German public opinion has shifted solidly against Greece remaining in the euro zone and the country's leaders are split on whether to continue funding Greek rescue efforts.
Greece is mired in massive debt and reduced to operating its heavily subsidized economy through emergency loan agreements or rescue efforts from other European countries as global economies look on. The country may be forced to wean off socialism despite strong advances of the Socialist Party during May 6 national elections.
Meanwhile, public and political patience has worn very thin in Germany, Europe's largest economy and the biggest contributor to Greece's economic rescue.
"We're not willing to pour money into a bottomless pit," Germany’s Interior Minister, Hans-Peter Friedrich, told the Leipziger Volkszeitung newspaper on Saturday.

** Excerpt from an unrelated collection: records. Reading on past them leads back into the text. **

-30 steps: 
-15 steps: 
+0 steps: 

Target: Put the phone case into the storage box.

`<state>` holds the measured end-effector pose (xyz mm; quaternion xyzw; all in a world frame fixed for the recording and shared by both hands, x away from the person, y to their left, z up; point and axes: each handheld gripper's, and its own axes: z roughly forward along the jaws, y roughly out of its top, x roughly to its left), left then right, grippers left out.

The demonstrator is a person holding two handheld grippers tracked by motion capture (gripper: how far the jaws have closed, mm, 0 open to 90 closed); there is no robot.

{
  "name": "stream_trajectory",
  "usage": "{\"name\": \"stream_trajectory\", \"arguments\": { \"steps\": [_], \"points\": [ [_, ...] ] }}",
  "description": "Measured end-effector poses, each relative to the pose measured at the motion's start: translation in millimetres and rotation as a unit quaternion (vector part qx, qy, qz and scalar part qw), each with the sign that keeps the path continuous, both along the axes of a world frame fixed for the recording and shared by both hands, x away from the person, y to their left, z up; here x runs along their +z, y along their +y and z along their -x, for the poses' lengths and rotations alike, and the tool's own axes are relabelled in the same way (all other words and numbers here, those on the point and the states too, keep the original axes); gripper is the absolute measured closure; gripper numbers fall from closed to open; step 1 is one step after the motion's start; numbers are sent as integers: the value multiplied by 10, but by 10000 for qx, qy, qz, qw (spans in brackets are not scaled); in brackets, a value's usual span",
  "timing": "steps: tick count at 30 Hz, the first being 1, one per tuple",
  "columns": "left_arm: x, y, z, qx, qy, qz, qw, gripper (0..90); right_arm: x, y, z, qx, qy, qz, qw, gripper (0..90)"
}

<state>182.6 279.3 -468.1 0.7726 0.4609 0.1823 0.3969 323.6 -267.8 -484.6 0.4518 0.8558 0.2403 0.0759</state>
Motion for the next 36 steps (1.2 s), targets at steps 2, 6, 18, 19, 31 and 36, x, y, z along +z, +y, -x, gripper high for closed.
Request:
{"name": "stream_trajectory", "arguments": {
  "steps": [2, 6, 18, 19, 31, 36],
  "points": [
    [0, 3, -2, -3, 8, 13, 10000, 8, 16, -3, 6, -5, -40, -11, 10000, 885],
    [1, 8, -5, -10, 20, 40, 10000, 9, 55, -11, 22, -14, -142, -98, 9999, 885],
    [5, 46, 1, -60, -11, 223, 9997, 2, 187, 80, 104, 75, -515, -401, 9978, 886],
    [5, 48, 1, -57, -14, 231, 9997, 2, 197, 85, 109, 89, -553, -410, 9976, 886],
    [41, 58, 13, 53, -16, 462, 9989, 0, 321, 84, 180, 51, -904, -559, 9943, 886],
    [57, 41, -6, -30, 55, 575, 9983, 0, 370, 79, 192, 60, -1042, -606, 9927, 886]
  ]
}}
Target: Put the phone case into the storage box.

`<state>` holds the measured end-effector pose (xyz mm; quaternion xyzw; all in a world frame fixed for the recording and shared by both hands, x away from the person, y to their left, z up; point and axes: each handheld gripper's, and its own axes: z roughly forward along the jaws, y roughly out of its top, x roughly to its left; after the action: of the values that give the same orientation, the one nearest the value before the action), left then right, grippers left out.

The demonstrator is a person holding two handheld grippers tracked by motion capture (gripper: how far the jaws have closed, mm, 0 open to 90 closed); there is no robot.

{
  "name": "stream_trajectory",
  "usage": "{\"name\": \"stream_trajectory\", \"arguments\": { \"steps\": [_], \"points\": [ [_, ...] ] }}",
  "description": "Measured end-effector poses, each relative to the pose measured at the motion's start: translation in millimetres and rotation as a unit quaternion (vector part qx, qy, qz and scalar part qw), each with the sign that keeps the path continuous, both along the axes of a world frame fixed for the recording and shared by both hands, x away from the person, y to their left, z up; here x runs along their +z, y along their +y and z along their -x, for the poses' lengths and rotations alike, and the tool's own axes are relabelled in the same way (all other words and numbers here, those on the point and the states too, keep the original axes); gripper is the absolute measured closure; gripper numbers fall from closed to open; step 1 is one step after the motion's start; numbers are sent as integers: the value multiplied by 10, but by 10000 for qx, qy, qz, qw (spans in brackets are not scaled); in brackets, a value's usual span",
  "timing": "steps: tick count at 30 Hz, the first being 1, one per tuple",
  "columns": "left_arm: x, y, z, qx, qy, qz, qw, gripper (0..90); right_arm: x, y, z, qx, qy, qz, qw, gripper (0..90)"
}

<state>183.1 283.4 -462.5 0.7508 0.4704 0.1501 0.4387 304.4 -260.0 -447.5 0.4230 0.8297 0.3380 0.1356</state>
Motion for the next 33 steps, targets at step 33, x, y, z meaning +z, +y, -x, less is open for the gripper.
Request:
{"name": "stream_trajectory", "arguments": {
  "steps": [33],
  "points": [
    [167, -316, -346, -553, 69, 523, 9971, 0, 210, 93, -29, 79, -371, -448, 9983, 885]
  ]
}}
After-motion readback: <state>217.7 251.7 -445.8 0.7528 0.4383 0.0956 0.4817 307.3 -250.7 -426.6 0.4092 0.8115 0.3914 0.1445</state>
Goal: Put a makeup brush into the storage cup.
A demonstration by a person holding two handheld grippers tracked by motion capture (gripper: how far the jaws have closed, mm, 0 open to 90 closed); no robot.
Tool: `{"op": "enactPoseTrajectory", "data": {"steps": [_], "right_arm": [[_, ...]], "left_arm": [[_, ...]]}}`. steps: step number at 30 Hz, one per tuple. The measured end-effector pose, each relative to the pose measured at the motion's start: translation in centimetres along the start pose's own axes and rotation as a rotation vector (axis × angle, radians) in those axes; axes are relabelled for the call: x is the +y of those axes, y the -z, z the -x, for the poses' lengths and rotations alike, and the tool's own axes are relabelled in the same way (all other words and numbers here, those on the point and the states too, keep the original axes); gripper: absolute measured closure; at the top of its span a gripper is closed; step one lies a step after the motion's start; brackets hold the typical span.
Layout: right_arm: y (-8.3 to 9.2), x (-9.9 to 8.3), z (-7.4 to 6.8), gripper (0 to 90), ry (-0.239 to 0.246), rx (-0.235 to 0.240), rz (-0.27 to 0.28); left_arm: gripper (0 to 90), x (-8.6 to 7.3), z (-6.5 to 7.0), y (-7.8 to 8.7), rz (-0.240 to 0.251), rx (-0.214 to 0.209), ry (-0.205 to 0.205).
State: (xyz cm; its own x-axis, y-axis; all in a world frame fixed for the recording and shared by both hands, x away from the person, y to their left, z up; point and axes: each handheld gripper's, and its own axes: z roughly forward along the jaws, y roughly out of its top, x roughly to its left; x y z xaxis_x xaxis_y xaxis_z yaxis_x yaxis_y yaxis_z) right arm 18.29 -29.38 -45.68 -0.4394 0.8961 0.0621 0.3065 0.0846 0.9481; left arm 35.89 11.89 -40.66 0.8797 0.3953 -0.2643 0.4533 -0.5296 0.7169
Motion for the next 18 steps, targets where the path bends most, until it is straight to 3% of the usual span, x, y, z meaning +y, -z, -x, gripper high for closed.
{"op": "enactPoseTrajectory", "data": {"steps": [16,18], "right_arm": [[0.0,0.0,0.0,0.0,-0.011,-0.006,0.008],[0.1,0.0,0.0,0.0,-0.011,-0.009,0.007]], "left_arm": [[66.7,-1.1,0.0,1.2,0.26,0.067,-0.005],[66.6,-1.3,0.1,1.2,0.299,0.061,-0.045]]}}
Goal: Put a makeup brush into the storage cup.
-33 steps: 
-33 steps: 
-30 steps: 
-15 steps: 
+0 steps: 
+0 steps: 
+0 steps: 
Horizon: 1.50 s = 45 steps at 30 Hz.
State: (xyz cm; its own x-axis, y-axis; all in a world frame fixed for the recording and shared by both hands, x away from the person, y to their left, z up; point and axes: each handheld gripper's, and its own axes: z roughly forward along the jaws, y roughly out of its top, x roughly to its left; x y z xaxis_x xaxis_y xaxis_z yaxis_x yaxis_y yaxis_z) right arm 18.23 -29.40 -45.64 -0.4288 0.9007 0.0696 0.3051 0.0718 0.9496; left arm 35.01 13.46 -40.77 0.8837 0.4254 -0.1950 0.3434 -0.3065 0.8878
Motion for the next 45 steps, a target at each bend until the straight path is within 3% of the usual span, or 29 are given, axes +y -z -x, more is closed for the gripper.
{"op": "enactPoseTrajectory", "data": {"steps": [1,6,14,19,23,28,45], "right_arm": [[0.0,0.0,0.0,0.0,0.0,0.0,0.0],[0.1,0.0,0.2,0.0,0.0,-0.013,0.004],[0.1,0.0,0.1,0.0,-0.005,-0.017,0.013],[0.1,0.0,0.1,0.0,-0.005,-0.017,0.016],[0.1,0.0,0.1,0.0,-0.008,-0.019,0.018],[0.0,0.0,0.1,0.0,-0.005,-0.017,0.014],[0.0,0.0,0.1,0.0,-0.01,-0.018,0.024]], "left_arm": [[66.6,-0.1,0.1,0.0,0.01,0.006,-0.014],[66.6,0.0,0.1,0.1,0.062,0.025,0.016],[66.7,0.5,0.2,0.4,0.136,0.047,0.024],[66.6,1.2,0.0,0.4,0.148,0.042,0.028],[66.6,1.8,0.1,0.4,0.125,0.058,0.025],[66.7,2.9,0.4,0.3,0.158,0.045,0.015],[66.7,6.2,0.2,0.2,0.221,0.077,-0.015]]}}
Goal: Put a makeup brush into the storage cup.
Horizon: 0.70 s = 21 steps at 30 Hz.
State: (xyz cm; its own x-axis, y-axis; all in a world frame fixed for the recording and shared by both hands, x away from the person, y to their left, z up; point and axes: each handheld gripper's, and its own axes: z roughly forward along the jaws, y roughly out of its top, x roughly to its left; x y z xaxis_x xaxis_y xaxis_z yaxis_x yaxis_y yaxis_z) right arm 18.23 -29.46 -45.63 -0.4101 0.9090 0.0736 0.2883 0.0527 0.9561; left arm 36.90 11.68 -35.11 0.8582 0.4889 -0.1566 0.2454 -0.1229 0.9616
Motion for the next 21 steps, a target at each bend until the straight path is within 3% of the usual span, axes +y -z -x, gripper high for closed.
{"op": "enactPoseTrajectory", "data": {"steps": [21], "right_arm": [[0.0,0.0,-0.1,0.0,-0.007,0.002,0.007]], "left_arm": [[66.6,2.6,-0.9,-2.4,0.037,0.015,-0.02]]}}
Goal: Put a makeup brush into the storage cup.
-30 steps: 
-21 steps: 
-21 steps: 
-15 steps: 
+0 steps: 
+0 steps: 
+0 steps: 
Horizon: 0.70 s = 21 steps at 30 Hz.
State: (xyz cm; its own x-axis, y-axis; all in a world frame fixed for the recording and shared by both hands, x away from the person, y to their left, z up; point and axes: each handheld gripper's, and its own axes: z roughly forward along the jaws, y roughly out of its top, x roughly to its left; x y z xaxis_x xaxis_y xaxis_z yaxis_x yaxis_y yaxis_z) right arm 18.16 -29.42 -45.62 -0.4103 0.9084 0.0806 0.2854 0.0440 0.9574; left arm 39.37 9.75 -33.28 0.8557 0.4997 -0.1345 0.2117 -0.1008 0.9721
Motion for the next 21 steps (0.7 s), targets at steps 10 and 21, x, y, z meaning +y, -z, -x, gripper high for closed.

Friedrich is the first German minister to openly call for the Greece to leave the euro zone.
"Anyone who wants to see help and solidarity from us has to accept that we expect from that country a certain amount of seriousness and a certain amount of reasonableness."
As for Germany’s private sector, Friday, Juergen Fitschen, the designated co-chief executive of Germany's largest commercial bank, Deutsche Bank, was quoted in Internet versions of German newspapers calling Greece a "failed state."
While Greece’s socialist party leader Evangelos Venizelos, during his campaign, promised no new taxes or across-the-board wage and pension cuts if his party, PASOK, participates in a coalition government, the former prime minister failed to form a coalition and now all bets are off. The Greek government has been virtually paralyzed after a splintering election and a new election shows little promise of change.
To date, Chancellor Angela Merkel and European Union leaders still say they wish to keep Greece in the euro zone. But sources told Reuters the Eurogroup Working Group - experts who work for the bloc's finance ministers - have told member states to prepare contingency plans for a Greece exit.
Polls show German public opinion about Greece has turned against bailouts and Germans are against Greece remaining in the euro zone. A Politbarometer poll by ZDF TV published on Friday showed only 31 percent want Greece to stay with 60 percent opposed. In a similar ZDF poll in November, 41 percent wanted Greece to stay and 49 percent wanted to see it leave.
Friedrich, a leader in the arch-conservative Christian Social Union (CSU), Bavarian sister party to Merkel's Christian Democrats (CDU), said Greece made a mistake assuming joining the euro would give the country prosperity.
"(They) evidently believed wealth would be automatic if they got their hands on the euro," Friedrich said.
"A country needs a currency that matches its economic strength," he added.
On the other hand, Germany's Nobel literature laureate Guenter Grass has condemed Europe for its treatment of Greece in a poem published on Saturday in the Sueddeutsche Zeitung newspaper called "Europe's Disgrace".
Greece was being disparaged as a country "below junk value", he wrote, and added it was "close to chaos because you're not fit for the markets".
He said Greece was being "abandoned as a naked debtor in the dock, a country suffers ... and is condemned to poverty."